The mechanism of iNO in protecting against hyperoxia-induced depletion of SP-B and large surfactant aggregates is currently unknown. SP-B is essential for surfactant function. Together with SP-B, SP-A is indispensable for the integrity of large surfactant aggregates, particularly tubular myelin (11,13,51). According to one possibility, the protection of NO against alveolar surfactant inactivation in situ is due to NO-induced inhibition of surfactant aggregate conversion, found during surface cycling (17). The finding of a simultaneous decrease in TBA-reactive material suggests that the surfactant protection and the antioxidant effect by iNO are linked. Other possible pathways whereby iNO protects against surfactant inactivation remain to be studied.

Hyperoxia is known to prevent the neonatal increase in PAMs (52). In the present study, iNO prevented the hyperoxia-induced trend toward a decrease in the number of PAMs. In addition, iNO tended to increase the respiratory burst activity in vitro. None of these effects were statistically significant. Nitric oxide is known to decrease macrophage NO synthase activity. Suppression of endogenous NO synthesis would prolong the half-life of superoxide generated in vitro, artificially increasing superoxide and respiratory burst activity. The apparent increase in respiratory burst activity by PAMs after iNO may therefore be due to NO-induced prolongation of the half-life of superoxide. Abnormalities in inflammatory cells caused by suppression of NO synthase are likely to affect both the microbicidal and endotoxic properties of inflammatory cells (9).

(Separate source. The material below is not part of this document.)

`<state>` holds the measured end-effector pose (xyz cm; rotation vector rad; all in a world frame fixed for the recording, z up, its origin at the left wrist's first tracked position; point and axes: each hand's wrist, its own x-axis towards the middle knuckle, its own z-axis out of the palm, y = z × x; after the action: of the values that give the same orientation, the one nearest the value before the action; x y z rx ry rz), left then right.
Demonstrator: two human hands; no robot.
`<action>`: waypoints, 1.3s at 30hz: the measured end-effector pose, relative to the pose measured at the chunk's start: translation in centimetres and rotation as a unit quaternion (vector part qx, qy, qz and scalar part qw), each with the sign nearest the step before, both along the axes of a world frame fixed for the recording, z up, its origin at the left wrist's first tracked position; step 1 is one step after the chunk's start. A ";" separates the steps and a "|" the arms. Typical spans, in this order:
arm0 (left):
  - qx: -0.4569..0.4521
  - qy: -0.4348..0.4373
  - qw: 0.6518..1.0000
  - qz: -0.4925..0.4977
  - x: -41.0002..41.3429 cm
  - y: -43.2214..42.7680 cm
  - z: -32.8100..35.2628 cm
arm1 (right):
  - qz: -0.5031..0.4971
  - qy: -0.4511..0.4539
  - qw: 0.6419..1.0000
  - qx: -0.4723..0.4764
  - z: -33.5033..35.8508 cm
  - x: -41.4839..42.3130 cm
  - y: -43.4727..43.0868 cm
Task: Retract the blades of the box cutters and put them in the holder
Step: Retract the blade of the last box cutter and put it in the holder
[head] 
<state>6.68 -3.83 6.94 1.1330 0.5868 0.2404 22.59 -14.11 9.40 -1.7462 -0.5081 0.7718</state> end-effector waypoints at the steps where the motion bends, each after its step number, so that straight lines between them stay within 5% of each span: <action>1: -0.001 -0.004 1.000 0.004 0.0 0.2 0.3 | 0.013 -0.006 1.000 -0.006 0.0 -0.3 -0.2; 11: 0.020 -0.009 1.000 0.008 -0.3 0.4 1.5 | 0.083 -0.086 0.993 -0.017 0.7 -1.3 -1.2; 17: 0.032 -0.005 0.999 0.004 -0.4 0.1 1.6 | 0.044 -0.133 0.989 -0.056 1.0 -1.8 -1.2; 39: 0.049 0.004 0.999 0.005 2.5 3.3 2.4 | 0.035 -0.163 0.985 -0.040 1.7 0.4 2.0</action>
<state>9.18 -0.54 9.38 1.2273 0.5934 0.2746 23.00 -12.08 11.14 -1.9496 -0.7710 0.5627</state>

The present finding that iNO shortly after premature birth protects against oxidant stress and surfactant inactivation does not justify the use of NO in treatment of RDS. The dose responsiveness of iNO and the dependence of iNO effect on the degree of immaturity remain to be studied further (53). A high concentration of or prolonged exposure to iNO in hyperoxia is likely to be detrimental, as a result of the toxicity (peroxynitrite, NO2, methemoglobin) (10,33,41) or other mechanisms (prolongation in bleeding time, inhibition of endogenous NO synthesis, induction of symptomatic ductus arteriosus). Despite these reservations, the present findings support the proposal to study the efficacy and safety of iNO to premature infants in PPHN (6,7) and in severe RDS (53).